Dataset excerpts
════════════════

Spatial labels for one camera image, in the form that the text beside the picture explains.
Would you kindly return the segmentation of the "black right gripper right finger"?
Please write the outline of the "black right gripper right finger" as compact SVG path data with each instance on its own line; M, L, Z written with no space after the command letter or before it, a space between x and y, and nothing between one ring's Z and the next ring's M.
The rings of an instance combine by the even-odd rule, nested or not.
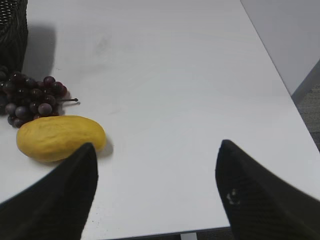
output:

════════════════

Give back, exactly and with nothing added, the lines from the line with "Would you kindly" through the final line of the data, both included; leave pictures out.

Would you kindly return the segmentation of the "black right gripper right finger"?
Please write the outline of the "black right gripper right finger" as compact SVG path data with each instance on its own line; M, L, Z written with no space after the command letter or before it, a space between x and y, and nothing between one ring's Z and the next ring's M.
The rings of an instance combine by the even-odd rule, nested or not.
output:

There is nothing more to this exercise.